Subway riders are free to leisurely lick their shoes or feed their families off high fructose corn syrup. But only the hardest, baddest, most ectothermic criminals put their feet up on another seat, and a recent report by the Times on seat-hogging arrests in 2011 proves yet again the NYPD is serious about enforcement. So serious, that in March a man was deported after showing an Ecuadorian ID to NYPD transit officers.

Though police gave fewer tickets for 1050.7(J) than in years past, more than 6,000 citations were given in 2011 for the offense, and around 1,600 of those came with an arrest. As one Brooklyn judge notes, many of these stops occur "late at night or early in the morning, when subways are generally at their least crowded," forcing the jurist to conclude that "there appears to be a disconnect between the code's goals and its enforcement."

That seems to be the case with William Peppers, a maintenance worker at a bakery who fell asleep around 4 a.m. on the way to work, and stretched out on the seat next to him.
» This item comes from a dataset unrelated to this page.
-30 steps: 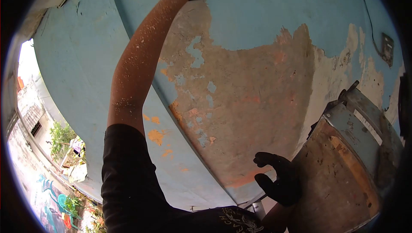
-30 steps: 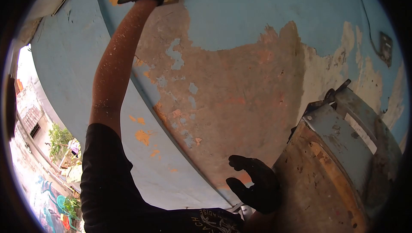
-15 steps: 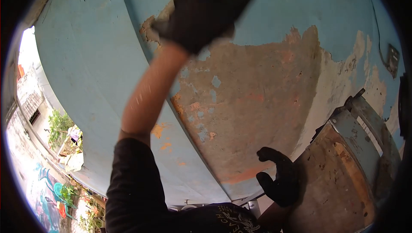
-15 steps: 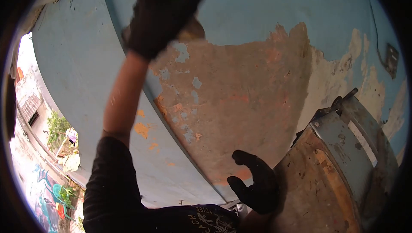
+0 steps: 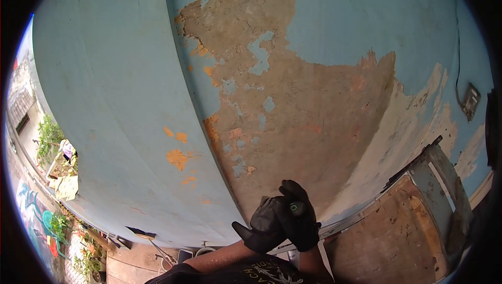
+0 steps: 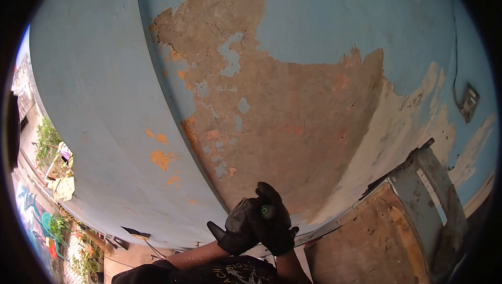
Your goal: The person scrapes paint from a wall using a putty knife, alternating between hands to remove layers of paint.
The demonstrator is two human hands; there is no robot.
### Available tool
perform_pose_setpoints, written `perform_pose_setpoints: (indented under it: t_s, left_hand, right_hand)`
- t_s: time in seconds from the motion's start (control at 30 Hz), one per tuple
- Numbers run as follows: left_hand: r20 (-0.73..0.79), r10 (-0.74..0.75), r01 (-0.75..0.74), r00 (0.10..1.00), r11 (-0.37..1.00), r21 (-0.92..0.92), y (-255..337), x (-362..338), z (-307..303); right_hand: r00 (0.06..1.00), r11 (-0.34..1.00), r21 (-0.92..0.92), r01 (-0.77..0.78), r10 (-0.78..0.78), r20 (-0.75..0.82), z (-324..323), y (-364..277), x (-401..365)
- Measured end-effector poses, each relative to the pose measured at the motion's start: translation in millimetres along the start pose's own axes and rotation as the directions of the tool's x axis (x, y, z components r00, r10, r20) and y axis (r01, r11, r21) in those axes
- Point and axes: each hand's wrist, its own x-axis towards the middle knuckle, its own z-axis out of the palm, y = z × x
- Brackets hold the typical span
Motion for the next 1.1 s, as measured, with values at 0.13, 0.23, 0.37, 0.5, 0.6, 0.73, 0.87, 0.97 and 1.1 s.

He awoke to a policeman tapping him, and spent 12 hours in jail. "I can see if it was rush hour," he says, "But there was no one else on the train. Why not just say, 'Put your feet down?' I lost a day of work because of their pettiness."

Why not? Because that would deny the officer an arrest. An officer speaking on the condition of anonymity tells the Times that there were plenty of "petty arrests" that occurred because of the pressure to "bring in one collar" every month. "Sure, it could be an empty train, but you stop them and if they don't have their ID, you have your collar."

NYPD spokesman Paul Browne insists that these "petty" arrests actually prevent crime, and take career criminals off the street:

“One of the reasons that crime on the subways has plummeted from almost 50 crimes a day in 1990 to only seven now is because the N.Y.P.D. enforces violations large and small, often encountering armed or wanted felons engaged in relatively minor offenses, like putting their feet up, smoking on a platform, walking or riding between cars, or fare beating,”

But they also robbed Flavio Uzhca of his existence in New York. Uzhca, a line cook at a Midtown restaurant, was asked for identification on a 7 train. When he produced an Ecuadorian ID, police detained him. Once authorities learned that an immigration judge had ordered his deportation in 2002, Uzhca was sent back to Ecuador.